TALLAHASSEE — The National Council on Compensation Insurance (NCCI) has filed a proposed rate drop for workers' compensation rates with the Florida Office of Insurance Regulation for the third year in a row.
Florida Chamber of Commerce director of business, economic development and innovation policy Carolyn Johnson, however, said a number of factors are preventing further rate decreases.
"While workers’ comp rates will decrease for now, NCCI has made it clear that Florida Supreme Court decisions are exerting upward pressure on system costs.
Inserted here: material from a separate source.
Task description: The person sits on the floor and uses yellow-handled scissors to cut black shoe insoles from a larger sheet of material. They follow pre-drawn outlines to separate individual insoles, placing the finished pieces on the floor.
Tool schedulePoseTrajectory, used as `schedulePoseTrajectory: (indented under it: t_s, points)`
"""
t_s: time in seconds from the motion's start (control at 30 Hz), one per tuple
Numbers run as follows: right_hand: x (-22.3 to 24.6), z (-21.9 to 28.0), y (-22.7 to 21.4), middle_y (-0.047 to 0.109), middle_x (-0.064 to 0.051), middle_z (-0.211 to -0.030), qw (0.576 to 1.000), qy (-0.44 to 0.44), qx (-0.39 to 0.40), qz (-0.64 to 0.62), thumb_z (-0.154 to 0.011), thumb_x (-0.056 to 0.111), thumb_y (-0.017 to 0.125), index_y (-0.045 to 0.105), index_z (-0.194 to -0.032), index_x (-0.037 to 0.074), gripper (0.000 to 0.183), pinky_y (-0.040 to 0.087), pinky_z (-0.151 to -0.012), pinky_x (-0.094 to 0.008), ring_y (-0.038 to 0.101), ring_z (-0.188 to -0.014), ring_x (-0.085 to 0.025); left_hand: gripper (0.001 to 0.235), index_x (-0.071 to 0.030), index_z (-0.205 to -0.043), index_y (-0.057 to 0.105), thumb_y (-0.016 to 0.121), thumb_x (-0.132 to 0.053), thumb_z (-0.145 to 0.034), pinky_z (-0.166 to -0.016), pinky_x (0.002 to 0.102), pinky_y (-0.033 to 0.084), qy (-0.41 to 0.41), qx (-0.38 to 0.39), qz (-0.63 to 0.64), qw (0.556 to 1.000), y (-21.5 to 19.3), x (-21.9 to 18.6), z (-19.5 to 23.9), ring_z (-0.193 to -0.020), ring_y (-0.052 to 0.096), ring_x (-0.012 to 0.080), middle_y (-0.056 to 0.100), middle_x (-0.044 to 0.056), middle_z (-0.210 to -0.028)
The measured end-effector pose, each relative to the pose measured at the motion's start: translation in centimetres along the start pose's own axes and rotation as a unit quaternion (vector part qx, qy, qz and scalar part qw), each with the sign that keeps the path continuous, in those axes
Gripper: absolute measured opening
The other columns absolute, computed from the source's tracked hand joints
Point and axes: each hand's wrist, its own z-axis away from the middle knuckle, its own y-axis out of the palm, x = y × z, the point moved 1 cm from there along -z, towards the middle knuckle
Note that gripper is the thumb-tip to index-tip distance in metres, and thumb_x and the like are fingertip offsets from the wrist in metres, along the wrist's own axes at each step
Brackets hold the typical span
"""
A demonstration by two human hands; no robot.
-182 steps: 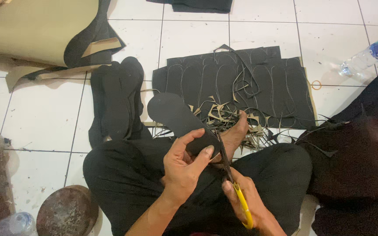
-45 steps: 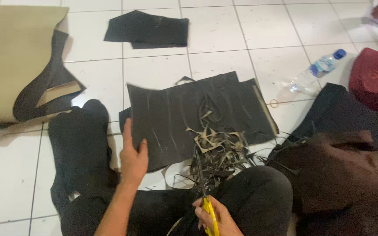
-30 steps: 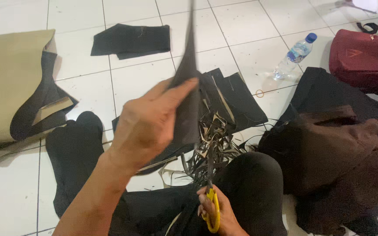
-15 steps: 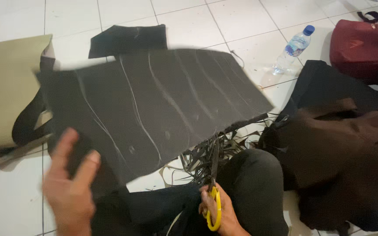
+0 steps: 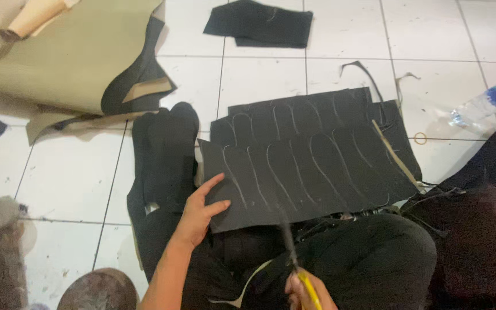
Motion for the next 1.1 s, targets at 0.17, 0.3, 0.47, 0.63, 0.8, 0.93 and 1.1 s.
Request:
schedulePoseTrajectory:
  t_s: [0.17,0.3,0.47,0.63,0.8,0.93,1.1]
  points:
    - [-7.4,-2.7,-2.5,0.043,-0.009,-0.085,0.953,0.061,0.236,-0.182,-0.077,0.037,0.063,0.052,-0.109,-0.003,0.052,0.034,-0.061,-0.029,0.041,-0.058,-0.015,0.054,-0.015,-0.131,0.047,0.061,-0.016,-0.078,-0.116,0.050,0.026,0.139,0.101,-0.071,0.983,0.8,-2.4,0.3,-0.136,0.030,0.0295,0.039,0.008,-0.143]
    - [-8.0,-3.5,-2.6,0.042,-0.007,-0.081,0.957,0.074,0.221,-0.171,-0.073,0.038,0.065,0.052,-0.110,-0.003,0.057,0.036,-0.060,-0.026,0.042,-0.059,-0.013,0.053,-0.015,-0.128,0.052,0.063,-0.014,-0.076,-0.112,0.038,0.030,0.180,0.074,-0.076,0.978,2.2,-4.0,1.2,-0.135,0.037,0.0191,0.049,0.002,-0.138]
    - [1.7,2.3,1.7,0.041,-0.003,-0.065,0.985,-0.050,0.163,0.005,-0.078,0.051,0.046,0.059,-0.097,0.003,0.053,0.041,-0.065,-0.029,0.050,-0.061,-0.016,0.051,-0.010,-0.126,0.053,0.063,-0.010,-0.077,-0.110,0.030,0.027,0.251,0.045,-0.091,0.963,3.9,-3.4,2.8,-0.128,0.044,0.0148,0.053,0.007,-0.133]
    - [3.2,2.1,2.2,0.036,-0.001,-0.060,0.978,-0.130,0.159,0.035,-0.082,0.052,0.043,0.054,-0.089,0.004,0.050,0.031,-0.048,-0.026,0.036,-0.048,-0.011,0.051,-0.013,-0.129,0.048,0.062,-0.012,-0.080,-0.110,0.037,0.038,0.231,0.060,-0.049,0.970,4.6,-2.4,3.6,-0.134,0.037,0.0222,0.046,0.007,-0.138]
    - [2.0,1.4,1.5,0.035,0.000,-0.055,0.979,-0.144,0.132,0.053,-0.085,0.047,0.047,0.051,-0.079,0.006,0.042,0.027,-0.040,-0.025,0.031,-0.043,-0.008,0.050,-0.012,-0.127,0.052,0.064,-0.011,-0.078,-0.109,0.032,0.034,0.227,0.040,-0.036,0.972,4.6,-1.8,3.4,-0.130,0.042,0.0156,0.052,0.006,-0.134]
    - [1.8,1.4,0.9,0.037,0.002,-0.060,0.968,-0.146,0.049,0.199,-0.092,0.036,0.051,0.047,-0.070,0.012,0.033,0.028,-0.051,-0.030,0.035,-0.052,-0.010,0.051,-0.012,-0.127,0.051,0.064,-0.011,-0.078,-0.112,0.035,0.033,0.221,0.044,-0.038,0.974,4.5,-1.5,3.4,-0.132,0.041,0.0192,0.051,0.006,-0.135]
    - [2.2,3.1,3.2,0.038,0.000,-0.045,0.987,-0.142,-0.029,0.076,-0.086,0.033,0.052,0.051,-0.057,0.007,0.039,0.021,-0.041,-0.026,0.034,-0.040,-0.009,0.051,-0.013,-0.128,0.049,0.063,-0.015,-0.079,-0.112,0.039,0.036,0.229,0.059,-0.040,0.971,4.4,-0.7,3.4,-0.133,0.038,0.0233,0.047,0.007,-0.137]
Workers’ comp carriers are experiencing increases in attorney fees, litigated claims are taking longer and generally costing more," Johnson said in a statement provided to The Florida Record. "These factors have reduced the potential further rate decrease that could have been provided to job creators.”
Carolyn Johnson | https://www.flchamber.com/team-members/carolyn-johnson/
The National Council on Compensation Insurance filed the recommendation to the Florida Office of Insurance Regulation for an average statewide workers' comp premium decrease of 5.4 percent by Jan. 1, according to a news release by the National Federation of Independent Business (NFIB).
NFIB executive director Bill Herrle said in a news release that dropping rates is just masking a problem.
"It’s welcome news to be sure," Herrle said. "But, attorneys fees are taking a bigger and bigger share of our premium every year."
Herrle said in the release that spreading risk reduces the cost for all.
The Office of Insurance Regulation must review the filing to ensure the proposed changes are not excessive or inadequate. It also needs to ensure that the proposed changes are not unfairly discriminatory.
"This filing comes at a time when the workers compensation system is experiencing unprecedented results," NCCI's filing stated. "The combination of underwriting discipline, moderating severity, declining frequency and adequate reserves has resulted in five straight years of combined ratios under 100 percent."
If approved, the new rates would take effect Jan. 1, 2020.